**Exercise**
Each line in the records below, from the one that contains "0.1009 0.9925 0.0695" to the one that contains "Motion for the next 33", should be reproduced exactly, the first and last included.

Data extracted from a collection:
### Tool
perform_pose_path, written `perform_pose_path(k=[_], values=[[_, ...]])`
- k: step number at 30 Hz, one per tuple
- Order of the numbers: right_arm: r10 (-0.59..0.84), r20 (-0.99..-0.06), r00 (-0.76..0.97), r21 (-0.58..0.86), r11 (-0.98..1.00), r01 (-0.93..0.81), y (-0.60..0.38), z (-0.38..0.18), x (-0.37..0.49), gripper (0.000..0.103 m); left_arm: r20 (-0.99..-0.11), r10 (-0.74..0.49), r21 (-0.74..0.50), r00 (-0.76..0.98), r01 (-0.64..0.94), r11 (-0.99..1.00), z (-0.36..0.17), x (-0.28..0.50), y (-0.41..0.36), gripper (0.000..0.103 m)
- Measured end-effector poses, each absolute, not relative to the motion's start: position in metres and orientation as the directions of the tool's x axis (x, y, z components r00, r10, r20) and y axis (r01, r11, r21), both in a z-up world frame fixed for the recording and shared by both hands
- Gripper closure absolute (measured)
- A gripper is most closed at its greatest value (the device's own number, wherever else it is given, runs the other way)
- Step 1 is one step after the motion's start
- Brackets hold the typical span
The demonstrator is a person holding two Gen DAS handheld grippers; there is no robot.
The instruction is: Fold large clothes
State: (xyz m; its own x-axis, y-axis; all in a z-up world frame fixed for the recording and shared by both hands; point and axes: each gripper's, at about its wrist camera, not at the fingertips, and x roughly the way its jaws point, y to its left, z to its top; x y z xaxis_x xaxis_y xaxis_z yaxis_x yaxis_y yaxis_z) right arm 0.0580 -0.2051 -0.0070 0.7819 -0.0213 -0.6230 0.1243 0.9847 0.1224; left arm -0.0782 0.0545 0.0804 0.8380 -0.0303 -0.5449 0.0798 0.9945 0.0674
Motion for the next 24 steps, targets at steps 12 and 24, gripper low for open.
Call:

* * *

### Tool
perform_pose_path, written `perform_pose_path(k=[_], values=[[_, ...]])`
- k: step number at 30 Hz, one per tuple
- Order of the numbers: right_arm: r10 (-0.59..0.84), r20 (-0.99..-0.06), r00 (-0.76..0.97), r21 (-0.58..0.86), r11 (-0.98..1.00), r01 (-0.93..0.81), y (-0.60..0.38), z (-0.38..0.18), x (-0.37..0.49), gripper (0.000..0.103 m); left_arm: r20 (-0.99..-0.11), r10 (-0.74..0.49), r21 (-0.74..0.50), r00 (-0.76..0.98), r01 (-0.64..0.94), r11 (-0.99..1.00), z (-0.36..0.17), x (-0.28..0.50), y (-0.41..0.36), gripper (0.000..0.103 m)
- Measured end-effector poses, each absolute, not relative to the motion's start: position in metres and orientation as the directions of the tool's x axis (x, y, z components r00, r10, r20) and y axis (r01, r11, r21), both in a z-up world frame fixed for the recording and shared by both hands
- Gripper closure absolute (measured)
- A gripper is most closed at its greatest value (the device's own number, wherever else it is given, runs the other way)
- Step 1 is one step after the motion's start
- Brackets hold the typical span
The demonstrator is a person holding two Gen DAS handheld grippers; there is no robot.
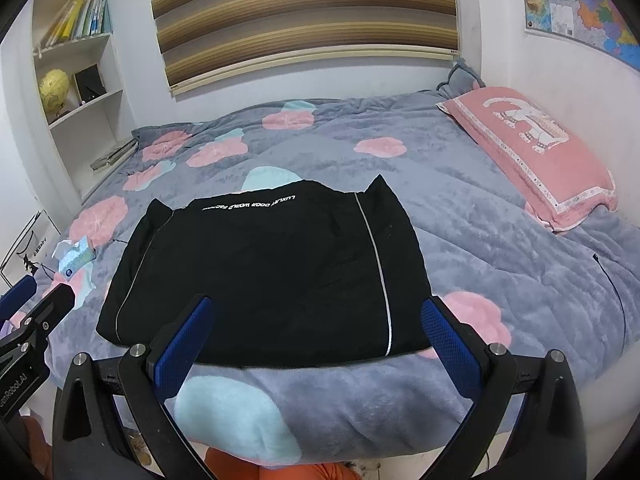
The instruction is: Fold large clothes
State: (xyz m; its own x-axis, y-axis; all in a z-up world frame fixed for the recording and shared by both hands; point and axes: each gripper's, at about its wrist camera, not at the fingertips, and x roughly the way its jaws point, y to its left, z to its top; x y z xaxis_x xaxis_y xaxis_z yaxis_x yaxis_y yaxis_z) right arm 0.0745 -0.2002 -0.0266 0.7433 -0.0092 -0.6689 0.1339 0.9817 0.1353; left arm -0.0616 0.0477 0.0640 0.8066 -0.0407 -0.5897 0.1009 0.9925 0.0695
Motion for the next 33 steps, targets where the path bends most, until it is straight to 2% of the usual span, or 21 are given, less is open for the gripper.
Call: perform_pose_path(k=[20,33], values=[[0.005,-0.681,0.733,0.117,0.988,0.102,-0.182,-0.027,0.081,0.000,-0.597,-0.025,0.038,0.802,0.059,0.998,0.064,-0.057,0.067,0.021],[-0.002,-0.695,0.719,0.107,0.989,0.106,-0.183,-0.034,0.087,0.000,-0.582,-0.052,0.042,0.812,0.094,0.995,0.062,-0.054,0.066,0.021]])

**Result of the task**
State: (xyz m; its own x-axis, y-axis; all in a z-up world frame fixed for the recording and shared by both hands; point and axes: each gripper's, at about its wrist camera, not at the fingertips, and x roughly the way its jaws point, y to its left, z to its top; x y z xaxis_x xaxis_y xaxis_z yaxis_x yaxis_y yaxis_z) right arm 0.0745 -0.2002 -0.0266 0.7433 -0.0092 -0.6689 0.1339 0.9817 0.1353; left arm -0.0616 0.0477 0.0640 0.8066 -0.0407 -0.5897 0.1009 0.9925 0.0695
Motion for the next 33 steps, targets where the path bends most, until it is straight to 2% of the usual span, or 21 are given, less is open for the gripper.

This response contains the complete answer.